通信費については、大手キャリアといわれる電話会社の契約を解約し、格安スマホや格安SIMに乗り換えることで、大幅な削減も可能です。ただし、通信速度が遅くなる時間帯がある、設定や利用方法のサポート窓口が少ない、利用可能な端末が制限される、などのデメリットが生じる場合もあります。
大手キャリアを使用し続けた場合でも、家族同士の割引やインターネット契約とセットの割引、不要なオプションを外すなどすることで、月々の料金を抑えることができます。通信の品質や最新端末にこだわりがあるという場合は、格安スマホや格安SIMへの乗り換えをせず、大手キャリアで上手に節約できる方法を見つけましょう。
2,保険料
保険とは万一の際に必要なお金を用意するための手段です。生命保険は扶養する相手がいない独身時代には必要ありませんが、結婚・出産・子育てと家族の暮らし方が変わるのに応じて、必要な保障内容も変化します。
基本的に一度加入した保険商品は、契約したときの条件のまま継続して加入し続けることになり、自動的に保障内容が切り替わることはありません。ですので、ライフステージや働き方が変わったタイミングで保険の見直しを行うことが大切です。
たとえば、マイホーム購入のため利用した住宅ローンの団体信用生命保険に、がん保障の特約が付いている場合は、単体で加入していた生命保険のがん保障の特約を解約するなどして、無駄な保険料の支払いを減らす必要があります。
任意で加入している自動車保険についても、運転者の年齢条件や補償範囲、車両保険の契約タイプや免責金額を利用実態に合わせて見直し、必要のない部分を削減することをおすすめします。
また、自動車保険には各種の割引制度があり、各保険会社により異なるため、自動車保険を見直すときは、複数の保険会社から見積もりを取って比較しましょう。代理店を通して加入する方法と、インターネットや電話を通して加入する方法があり、後者の「通販型(ダイレクト型)」は保険料が安くなることが多いため、こちらに乗り換えることで、同じ補償でも保険料を減らせる場合があります。
3,自動車関連費
自動車は、購入費用で数十万~数百万円、維持費については毎月数万~十数万円かかるともいわれます。自動車税、駐車場代、車検代、保険料などの維持費は所有しているだけで発生するため、家計にとって少なからぬ負担となります。
生活のため自動車がなくてはならない場合は、まず維持費を抑えられる車種を検討しましょう。小型自動車や普通自動車ではなく、軽自動車を選べば自動車税を大幅に抑えることが可能です。

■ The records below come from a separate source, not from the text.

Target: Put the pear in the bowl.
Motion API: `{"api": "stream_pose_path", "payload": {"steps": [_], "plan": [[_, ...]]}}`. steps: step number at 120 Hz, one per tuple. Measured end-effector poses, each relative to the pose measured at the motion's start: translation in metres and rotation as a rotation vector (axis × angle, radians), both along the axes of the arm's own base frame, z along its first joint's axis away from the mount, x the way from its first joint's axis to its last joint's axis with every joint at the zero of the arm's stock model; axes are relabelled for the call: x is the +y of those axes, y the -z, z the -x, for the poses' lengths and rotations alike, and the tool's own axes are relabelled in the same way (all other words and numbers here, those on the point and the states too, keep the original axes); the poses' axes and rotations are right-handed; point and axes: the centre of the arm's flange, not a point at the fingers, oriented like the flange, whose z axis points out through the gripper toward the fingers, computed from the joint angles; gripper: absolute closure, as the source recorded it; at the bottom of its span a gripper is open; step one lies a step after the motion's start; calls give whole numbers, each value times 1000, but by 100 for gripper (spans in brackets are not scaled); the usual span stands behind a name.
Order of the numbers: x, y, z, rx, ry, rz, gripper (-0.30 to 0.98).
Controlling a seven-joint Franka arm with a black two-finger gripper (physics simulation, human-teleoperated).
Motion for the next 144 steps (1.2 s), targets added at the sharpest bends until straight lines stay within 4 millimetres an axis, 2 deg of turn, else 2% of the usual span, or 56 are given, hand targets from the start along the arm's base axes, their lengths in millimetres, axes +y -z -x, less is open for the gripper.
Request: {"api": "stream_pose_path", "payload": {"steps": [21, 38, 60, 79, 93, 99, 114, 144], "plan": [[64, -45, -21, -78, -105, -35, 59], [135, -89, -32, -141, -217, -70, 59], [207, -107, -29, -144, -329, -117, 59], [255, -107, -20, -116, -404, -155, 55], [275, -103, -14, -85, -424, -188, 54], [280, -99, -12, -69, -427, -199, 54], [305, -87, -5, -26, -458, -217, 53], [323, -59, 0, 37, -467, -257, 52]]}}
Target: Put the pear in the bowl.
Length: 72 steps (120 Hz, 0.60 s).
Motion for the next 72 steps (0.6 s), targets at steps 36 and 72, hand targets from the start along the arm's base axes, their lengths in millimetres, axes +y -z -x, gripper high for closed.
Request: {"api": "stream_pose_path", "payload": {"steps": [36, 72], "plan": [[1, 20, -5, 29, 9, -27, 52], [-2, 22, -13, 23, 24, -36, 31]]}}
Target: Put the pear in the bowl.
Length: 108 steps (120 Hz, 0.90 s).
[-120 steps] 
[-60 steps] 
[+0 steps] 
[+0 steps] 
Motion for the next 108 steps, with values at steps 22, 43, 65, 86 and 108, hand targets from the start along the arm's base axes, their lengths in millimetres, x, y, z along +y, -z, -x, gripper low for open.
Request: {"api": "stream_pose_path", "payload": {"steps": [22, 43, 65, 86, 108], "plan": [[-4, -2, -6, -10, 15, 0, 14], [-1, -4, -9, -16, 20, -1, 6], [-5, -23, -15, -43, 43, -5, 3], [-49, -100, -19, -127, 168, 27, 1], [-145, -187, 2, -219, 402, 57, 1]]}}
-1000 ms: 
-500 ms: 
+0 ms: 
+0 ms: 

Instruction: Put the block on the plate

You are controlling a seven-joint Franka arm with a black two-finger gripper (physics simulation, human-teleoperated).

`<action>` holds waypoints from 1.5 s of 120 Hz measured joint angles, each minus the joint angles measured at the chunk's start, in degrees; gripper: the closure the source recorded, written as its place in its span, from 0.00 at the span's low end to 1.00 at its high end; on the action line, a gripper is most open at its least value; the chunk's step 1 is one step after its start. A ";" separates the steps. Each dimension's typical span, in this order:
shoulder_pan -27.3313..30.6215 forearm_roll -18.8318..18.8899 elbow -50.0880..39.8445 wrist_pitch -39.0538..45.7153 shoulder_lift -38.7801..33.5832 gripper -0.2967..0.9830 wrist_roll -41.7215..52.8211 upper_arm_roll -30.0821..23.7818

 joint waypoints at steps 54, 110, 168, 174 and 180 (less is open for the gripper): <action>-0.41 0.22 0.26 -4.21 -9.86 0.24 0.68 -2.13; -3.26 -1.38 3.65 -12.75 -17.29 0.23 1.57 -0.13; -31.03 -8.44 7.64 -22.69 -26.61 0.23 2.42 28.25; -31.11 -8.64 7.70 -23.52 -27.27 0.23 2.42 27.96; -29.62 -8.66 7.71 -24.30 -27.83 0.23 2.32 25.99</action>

また、ハイブリッドカーや電気自動車などの環境にやさしいエコカーの場合は、性能に応じて新規登録時の自動車税や軽自動車税、自動車重量税などが大幅に減税されます。
維持費の中でも地域によって大きな負担となる可能性があるのが駐車場代です。駐車場のタイプによっても差がつきますが、都心部では月に数万円かかることもあります。
もし、自動車の利用頻度がそれほど多くないなら、自動車を所有しない選択も検討してみましょう。カーシェアリングに切り替えれば維持費を大幅に節約でき、タクシーなど公共の交通機関を利用した方が割安になるケースもあります。家族の利用状況を踏まえて考えてみることをおすすめします。
4,定額制サービス
健康のためにスポーツジムやヨガ教室に通い、自分磨きのために英会話教室で学ぶ。それ自体は良いことですが、月額の会費や月謝を払っているのに利用頻度が低くなると、結果的にとても割高になってしまいます。
そういった場合は、退会するか、割安な公共施設の利用に切り替えて費用を節約しましょう。子どもの習い事や学習アプリも同様で、あまりたくさん利用しても、結果的に身にならない場合もあります。三つ程度など、数に上限を設けるのがおすすめです。
複数の新聞や雑誌を購読しているが、忙しくてあまり読めていない。有料TVチャンネルも時間がなくて見ていない。何となくで自動継続しているものは、必要性を見直し、不要ならば解約しましょう。特に、割引やキャッシュバックを受ける条件として付加したオプションの無料期間が終わり、有料となってからも料金を払い続けているものがないか確認を。見落とされがちなポイントですので、もったいない支出をなくしましょう。